• _Problem to solve_
Keep the pictures out and restate every record exactly.

Dataset entries:

⁂

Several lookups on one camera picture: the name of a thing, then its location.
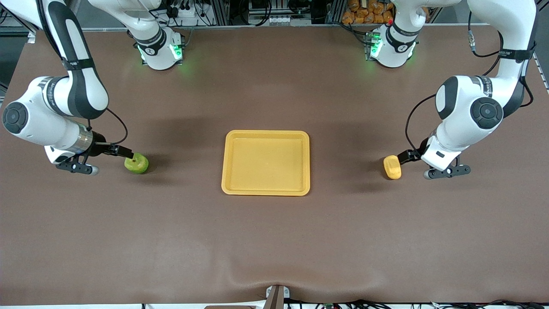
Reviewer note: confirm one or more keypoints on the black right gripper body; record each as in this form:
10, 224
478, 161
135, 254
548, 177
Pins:
101, 148

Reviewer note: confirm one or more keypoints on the green apple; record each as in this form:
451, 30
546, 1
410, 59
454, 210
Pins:
138, 165

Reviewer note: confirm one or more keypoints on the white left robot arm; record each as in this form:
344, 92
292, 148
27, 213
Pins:
463, 107

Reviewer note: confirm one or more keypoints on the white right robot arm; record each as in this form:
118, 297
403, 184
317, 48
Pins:
81, 86

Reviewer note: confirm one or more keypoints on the yellow plastic tray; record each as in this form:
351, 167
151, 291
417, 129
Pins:
266, 165

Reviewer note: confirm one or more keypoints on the orange snack bag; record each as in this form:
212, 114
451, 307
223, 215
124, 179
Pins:
364, 13

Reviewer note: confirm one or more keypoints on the white socket box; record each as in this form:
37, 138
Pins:
184, 13

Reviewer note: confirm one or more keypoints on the brown table mat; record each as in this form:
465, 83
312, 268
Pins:
274, 240

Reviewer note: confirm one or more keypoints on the white power strip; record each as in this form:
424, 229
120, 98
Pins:
268, 20

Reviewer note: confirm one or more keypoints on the aluminium table edge rail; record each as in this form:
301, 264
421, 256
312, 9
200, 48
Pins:
257, 26

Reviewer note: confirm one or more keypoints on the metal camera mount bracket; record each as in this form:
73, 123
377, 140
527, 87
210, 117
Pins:
276, 296

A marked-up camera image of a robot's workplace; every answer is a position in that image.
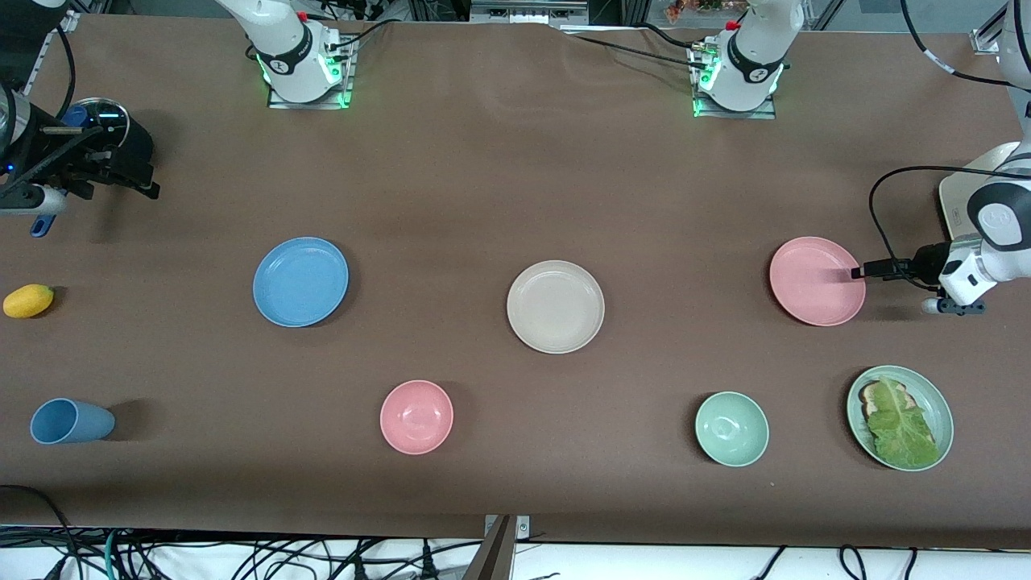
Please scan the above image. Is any green lettuce leaf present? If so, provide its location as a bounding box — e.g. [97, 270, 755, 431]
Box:
[866, 375, 942, 470]

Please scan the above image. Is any dark metal pole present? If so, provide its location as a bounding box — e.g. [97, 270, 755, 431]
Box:
[463, 516, 516, 580]

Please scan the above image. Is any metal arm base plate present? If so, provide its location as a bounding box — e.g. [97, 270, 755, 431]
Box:
[267, 36, 354, 110]
[693, 44, 778, 120]

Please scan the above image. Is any beige plate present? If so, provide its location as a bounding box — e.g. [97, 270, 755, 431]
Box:
[507, 259, 606, 354]

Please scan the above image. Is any aluminium frame profile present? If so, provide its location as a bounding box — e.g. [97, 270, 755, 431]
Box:
[971, 0, 1017, 56]
[24, 12, 81, 91]

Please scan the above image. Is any blue cup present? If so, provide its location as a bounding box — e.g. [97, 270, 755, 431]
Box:
[30, 398, 116, 445]

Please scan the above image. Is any blue plate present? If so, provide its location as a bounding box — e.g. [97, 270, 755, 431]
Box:
[253, 237, 350, 328]

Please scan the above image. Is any green plate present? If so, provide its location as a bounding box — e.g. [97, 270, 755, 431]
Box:
[846, 365, 954, 472]

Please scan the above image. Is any table cover cloth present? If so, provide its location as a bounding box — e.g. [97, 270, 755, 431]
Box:
[0, 14, 1031, 550]

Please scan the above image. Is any glass lid blue knob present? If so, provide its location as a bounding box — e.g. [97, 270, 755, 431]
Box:
[55, 98, 130, 164]

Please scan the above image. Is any toast bread slice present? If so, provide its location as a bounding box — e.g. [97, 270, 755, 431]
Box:
[859, 381, 919, 420]

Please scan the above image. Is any small green bowl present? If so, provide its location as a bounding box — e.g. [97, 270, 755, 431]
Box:
[695, 391, 770, 467]

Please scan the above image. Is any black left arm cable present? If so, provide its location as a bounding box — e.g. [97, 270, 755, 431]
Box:
[868, 0, 1031, 291]

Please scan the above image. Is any pink plate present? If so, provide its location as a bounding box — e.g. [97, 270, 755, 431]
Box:
[769, 236, 867, 327]

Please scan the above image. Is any black base cable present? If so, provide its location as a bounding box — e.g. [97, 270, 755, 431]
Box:
[568, 34, 710, 72]
[639, 22, 698, 52]
[329, 18, 404, 52]

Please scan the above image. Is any aluminium frame bar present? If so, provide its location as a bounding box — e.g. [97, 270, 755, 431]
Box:
[467, 0, 590, 25]

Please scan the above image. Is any yellow toy fruit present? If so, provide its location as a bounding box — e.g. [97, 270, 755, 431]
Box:
[2, 284, 55, 319]

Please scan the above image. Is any small pink bowl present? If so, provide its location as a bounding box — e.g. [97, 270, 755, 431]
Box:
[379, 379, 454, 456]

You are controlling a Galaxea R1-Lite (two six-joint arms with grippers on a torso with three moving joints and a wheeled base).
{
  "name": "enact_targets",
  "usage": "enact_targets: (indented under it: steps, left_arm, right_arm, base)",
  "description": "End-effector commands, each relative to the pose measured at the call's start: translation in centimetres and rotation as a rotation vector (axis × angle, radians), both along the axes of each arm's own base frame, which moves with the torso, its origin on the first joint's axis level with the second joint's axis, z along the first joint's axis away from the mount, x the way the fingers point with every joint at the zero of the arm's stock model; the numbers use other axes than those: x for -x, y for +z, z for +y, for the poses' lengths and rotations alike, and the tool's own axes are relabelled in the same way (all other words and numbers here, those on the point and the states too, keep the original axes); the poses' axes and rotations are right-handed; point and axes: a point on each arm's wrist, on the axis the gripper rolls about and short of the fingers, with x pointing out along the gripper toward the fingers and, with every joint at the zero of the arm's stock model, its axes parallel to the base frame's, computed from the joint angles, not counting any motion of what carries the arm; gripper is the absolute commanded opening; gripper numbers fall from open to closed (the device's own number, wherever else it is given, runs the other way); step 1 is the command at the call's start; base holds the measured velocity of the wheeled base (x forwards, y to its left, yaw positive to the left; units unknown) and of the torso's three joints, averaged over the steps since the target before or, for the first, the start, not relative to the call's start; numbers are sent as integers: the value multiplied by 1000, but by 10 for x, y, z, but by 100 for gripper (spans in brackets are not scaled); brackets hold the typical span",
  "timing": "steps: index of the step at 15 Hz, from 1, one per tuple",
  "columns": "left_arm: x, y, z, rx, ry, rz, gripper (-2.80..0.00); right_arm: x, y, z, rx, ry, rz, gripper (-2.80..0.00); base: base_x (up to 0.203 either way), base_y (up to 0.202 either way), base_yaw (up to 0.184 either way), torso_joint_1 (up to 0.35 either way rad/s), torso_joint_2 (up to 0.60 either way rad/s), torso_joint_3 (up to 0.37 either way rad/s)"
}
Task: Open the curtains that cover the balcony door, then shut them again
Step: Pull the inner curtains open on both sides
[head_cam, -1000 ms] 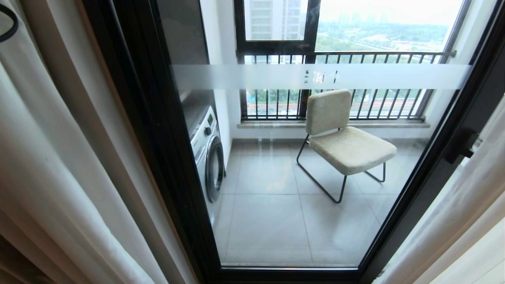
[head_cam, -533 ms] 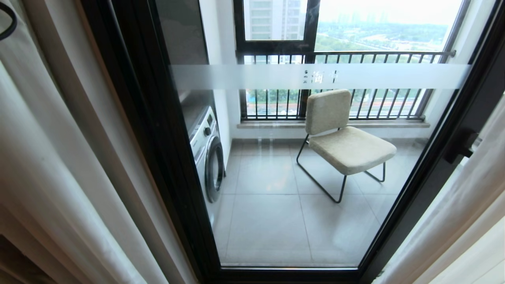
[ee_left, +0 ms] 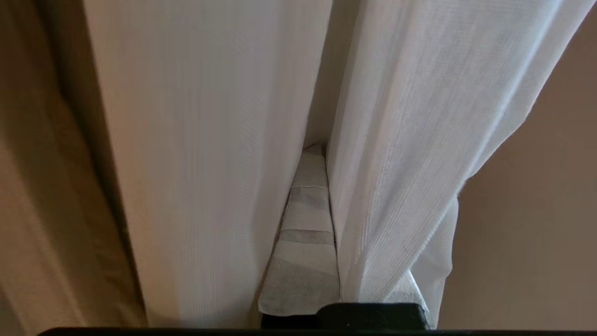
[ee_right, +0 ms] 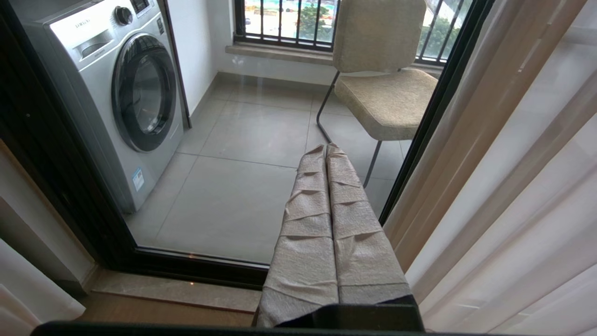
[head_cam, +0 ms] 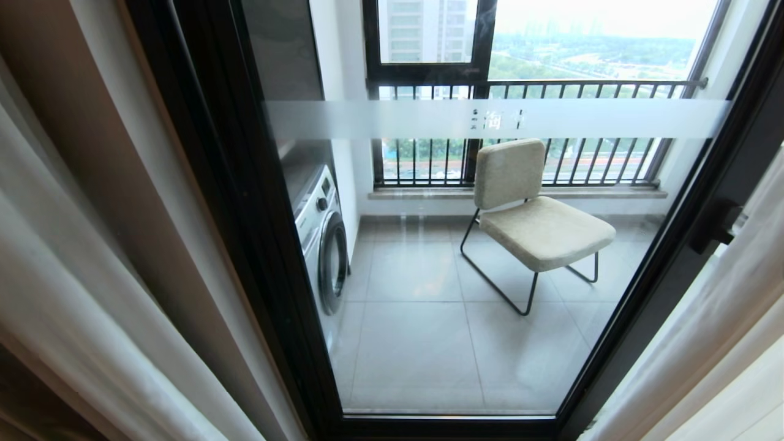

⁂

• _Finished task_
Several lookups on one camera picture: the name of a thing, then its location.
Reviewer note: confirm one or more keypoints on the black right gripper body; record each as in this form:
10, 224
478, 161
135, 254
548, 177
Pins:
101, 148

Reviewer note: confirm one or more keypoints on the green apple; record each as in this form:
451, 30
546, 1
410, 59
454, 210
Pins:
138, 165

Reviewer note: confirm one or more keypoints on the white left robot arm; record each as in this form:
344, 92
292, 148
27, 213
Pins:
463, 107

Reviewer note: confirm one or more keypoints on the white right robot arm; record each as in this form:
118, 297
403, 184
317, 48
Pins:
81, 86

Reviewer note: confirm one or more keypoints on the yellow plastic tray; record each as in this form:
351, 167
151, 291
417, 129
Pins:
266, 165

Reviewer note: confirm one or more keypoints on the orange snack bag; record each as in this form:
212, 114
451, 307
223, 215
124, 179
Pins:
364, 13

Reviewer note: confirm one or more keypoints on the white socket box; record each as in this form:
37, 138
Pins:
184, 13

Reviewer note: confirm one or more keypoints on the brown table mat; record each as in this form:
465, 83
312, 268
Pins:
274, 240

Reviewer note: confirm one or more keypoints on the white power strip; record each as in this form:
424, 229
120, 98
Pins:
268, 20

Reviewer note: confirm one or more keypoints on the aluminium table edge rail; record each as in this form:
301, 264
421, 256
312, 9
200, 48
Pins:
257, 26

Reviewer note: confirm one or more keypoints on the metal camera mount bracket; record each as in this form:
73, 123
377, 140
527, 87
210, 117
Pins:
276, 296

A marked-up camera image of a robot's workplace; every answer is a position in that image.
Please scan the above image. Is any green lettuce leaf present? If so, provide its location as a bounding box — e.g. [97, 270, 755, 431]
Box:
[866, 375, 942, 470]

Please scan the above image. Is any dark metal pole present? If so, provide its location as a bounding box — e.g. [97, 270, 755, 431]
Box:
[463, 516, 516, 580]

Please scan the above image. Is any metal arm base plate present? If so, provide its location as a bounding box — e.g. [97, 270, 755, 431]
Box:
[267, 36, 354, 110]
[693, 44, 778, 120]

Please scan the above image. Is any beige plate present? If so, provide its location as a bounding box — e.g. [97, 270, 755, 431]
Box:
[507, 259, 606, 354]

Please scan the above image. Is any aluminium frame profile present? If so, provide its location as a bounding box — e.g. [97, 270, 755, 431]
Box:
[971, 0, 1017, 56]
[24, 12, 81, 91]

Please scan the above image. Is any blue cup present? If so, provide its location as a bounding box — e.g. [97, 270, 755, 431]
Box:
[30, 398, 116, 445]

Please scan the above image. Is any blue plate present? If so, provide its location as a bounding box — e.g. [97, 270, 755, 431]
Box:
[253, 237, 350, 328]

Please scan the above image. Is any green plate present? If so, provide its location as a bounding box — e.g. [97, 270, 755, 431]
Box:
[846, 365, 954, 472]

Please scan the above image. Is any table cover cloth present? If so, provide its location as a bounding box — e.g. [97, 270, 755, 431]
Box:
[0, 14, 1031, 550]

Please scan the above image. Is any glass lid blue knob present? If so, provide its location as a bounding box — e.g. [97, 270, 755, 431]
Box:
[55, 98, 130, 164]

Please scan the above image. Is any toast bread slice present? If so, provide its location as a bounding box — e.g. [97, 270, 755, 431]
Box:
[859, 381, 919, 420]

Please scan the above image. Is any small green bowl present? If so, provide its location as a bounding box — e.g. [97, 270, 755, 431]
Box:
[695, 391, 770, 467]

Please scan the above image. Is any black left arm cable present? If so, provide its location as a bounding box — e.g. [97, 270, 755, 431]
Box:
[868, 0, 1031, 291]

Please scan the above image. Is any pink plate present? If so, provide its location as a bounding box — e.g. [97, 270, 755, 431]
Box:
[769, 236, 867, 327]

Please scan the above image. Is any black base cable present? If so, provide its location as a bounding box — e.g. [97, 270, 755, 431]
Box:
[568, 34, 710, 72]
[639, 22, 698, 52]
[329, 18, 404, 52]

Please scan the above image. Is any aluminium frame bar present? If so, provide its location as a bounding box — e.g. [97, 270, 755, 431]
Box:
[467, 0, 590, 25]

Please scan the above image. Is any yellow toy fruit present? If so, provide its location as a bounding box — e.g. [97, 270, 755, 431]
Box:
[2, 284, 55, 319]

Please scan the above image. Is any small pink bowl present? If so, provide its location as a bounding box — e.g. [97, 270, 755, 431]
Box:
[379, 379, 454, 456]

You are controlling a Galaxea R1-Lite (two six-joint arms with grippers on a torso with three moving joints and a wheeled base).
{
  "name": "enact_targets",
  "usage": "enact_targets: (indented under it: steps, left_arm, right_arm, base)",
  "description": "End-effector commands, each relative to the pose measured at the call's start: translation in centimetres and rotation as a rotation vector (axis × angle, radians), both along the axes of each arm's own base frame, which moves with the torso, its origin on the first joint's axis level with the second joint's axis, z along the first joint's axis away from the mount, x the way the fingers point with every joint at the zero of the arm's stock model; the numbers use other axes than those: x for -x, y for +z, z for +y, for the poses' lengths and rotations alike, and the tool's own axes are relabelled in the same way (all other words and numbers here, those on the point and the states too, keep the original axes); the poses' axes and rotations are right-handed; point and axes: a point on each arm's wrist, on the axis the gripper rolls about and short of the fingers, with x pointing out along the gripper toward the fingers and, with every joint at the zero of the arm's stock model, its axes parallel to the base frame's, computed from the joint angles, not counting any motion of what carries the arm; gripper is the absolute commanded opening; gripper numbers fall from open to closed (the device's own number, wherever else it is given, runs the other way); step 1 is the command at the call's start; base holds the measured velocity of the wheeled base (x forwards, y to its left, yaw positive to the left; units unknown) and of the torso's three joints, averaged over the steps since the target before or, for the first, the start, not relative to the call's start; numbers are sent as integers: the value multiplied by 1000, but by 10 for x, y, z, but by 100 for gripper (spans in brackets are not scaled); brackets hold the typical span",
  "timing": "steps: index of the step at 15 Hz, from 1, one per tuple",
  "columns": "left_arm: x, y, z, rx, ry, rz, gripper (-2.80..0.00); right_arm: x, y, z, rx, ry, rz, gripper (-2.80..0.00); base: base_x (up to 0.203 either way), base_y (up to 0.202 either way), base_yaw (up to 0.184 either way), torso_joint_1 (up to 0.35 either way rad/s), torso_joint_2 (up to 0.60 either way rad/s), torso_joint_3 (up to 0.37 either way rad/s)"
}
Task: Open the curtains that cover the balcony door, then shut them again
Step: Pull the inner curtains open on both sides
[head_cam, -1000 ms] 
[head_cam, -533 ms] 
[ee_left, +0 ms] 
[ee_right, +0 ms] 
[head_cam, +0 ms] 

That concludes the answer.